▶ [Data provided]
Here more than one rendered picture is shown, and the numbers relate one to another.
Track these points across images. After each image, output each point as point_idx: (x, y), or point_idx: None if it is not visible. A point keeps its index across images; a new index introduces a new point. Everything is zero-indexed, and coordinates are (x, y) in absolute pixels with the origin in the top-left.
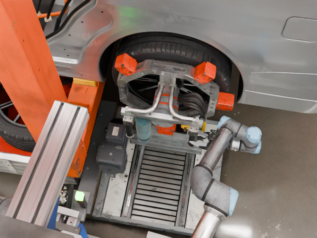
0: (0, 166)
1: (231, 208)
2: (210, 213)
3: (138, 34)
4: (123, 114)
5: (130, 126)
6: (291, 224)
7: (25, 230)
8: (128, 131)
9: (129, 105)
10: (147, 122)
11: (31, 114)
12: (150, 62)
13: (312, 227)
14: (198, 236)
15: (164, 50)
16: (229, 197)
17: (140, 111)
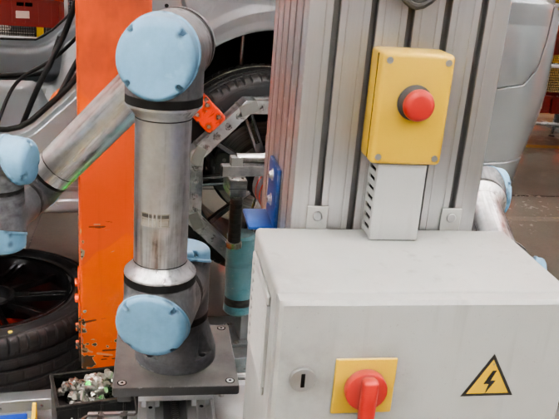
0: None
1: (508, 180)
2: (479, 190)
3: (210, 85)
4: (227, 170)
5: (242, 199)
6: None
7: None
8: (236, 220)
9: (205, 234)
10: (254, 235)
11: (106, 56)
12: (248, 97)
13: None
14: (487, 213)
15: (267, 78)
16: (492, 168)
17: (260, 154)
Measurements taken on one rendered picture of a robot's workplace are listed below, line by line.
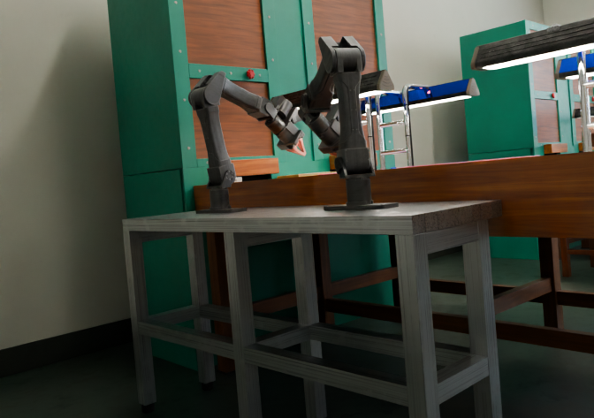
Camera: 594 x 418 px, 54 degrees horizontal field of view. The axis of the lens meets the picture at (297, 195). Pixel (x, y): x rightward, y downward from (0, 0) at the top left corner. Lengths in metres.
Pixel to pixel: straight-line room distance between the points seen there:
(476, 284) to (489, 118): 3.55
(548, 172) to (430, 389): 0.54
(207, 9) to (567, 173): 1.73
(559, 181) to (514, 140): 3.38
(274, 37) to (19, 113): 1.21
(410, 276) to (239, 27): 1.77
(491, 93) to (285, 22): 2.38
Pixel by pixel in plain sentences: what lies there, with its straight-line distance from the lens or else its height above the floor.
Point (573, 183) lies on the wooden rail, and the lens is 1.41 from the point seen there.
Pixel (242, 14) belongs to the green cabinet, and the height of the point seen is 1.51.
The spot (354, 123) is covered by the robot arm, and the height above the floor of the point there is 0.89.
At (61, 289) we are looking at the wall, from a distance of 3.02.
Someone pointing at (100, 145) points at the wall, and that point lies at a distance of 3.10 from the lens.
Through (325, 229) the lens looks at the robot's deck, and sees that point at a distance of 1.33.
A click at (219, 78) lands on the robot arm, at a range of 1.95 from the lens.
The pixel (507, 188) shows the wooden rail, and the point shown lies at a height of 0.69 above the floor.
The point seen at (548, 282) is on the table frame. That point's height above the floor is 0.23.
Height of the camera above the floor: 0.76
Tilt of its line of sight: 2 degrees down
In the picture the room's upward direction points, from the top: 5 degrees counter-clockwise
--
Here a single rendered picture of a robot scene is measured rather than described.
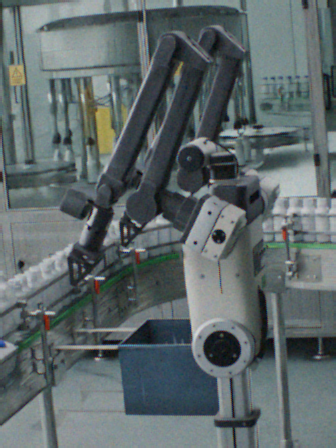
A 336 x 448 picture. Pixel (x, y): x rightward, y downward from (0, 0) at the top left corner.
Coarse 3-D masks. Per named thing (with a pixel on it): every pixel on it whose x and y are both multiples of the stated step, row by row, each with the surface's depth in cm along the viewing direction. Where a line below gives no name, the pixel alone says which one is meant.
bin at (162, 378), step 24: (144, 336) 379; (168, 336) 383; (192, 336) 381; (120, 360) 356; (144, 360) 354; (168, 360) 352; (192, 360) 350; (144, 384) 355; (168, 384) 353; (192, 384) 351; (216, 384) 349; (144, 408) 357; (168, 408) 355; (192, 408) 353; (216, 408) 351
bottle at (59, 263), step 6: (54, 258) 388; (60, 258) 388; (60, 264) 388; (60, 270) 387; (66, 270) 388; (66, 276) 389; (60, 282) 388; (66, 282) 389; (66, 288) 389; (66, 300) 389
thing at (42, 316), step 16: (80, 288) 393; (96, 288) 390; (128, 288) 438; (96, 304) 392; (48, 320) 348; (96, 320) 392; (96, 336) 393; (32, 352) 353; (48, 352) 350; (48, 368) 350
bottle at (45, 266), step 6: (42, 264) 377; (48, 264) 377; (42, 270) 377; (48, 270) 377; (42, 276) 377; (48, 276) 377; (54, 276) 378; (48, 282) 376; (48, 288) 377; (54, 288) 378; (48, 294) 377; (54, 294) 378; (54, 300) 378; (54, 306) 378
--
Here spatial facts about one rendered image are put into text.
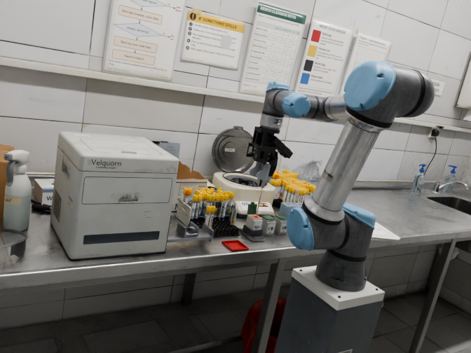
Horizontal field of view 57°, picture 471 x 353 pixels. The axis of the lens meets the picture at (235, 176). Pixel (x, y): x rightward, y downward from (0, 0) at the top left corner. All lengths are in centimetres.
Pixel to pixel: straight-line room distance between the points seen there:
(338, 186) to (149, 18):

▶ [Exercise details] Restate word for word the lines in the material above from the one with "A 336 x 448" to the one with "bin at (162, 378), step"; both of those lines count, and nothing else does.

▶ [Output below]
A 336 x 448 picture. Pixel (x, y): x rightward, y downward from (0, 0) at the top left corner.
Coarse 3-D masks. Per named thing (with a pixel on it): every pixel on it whose x and y are both multiples of the stated step, row by row, each with the surface's depth in cm along the viewing direction. Where a line below gives no name, the pixel alone says which one is meant.
bin at (162, 378), step 24: (144, 336) 379; (168, 336) 383; (192, 336) 381; (120, 360) 356; (144, 360) 354; (168, 360) 352; (192, 360) 350; (144, 384) 355; (168, 384) 353; (192, 384) 351; (216, 384) 349; (144, 408) 357; (168, 408) 355; (192, 408) 353; (216, 408) 351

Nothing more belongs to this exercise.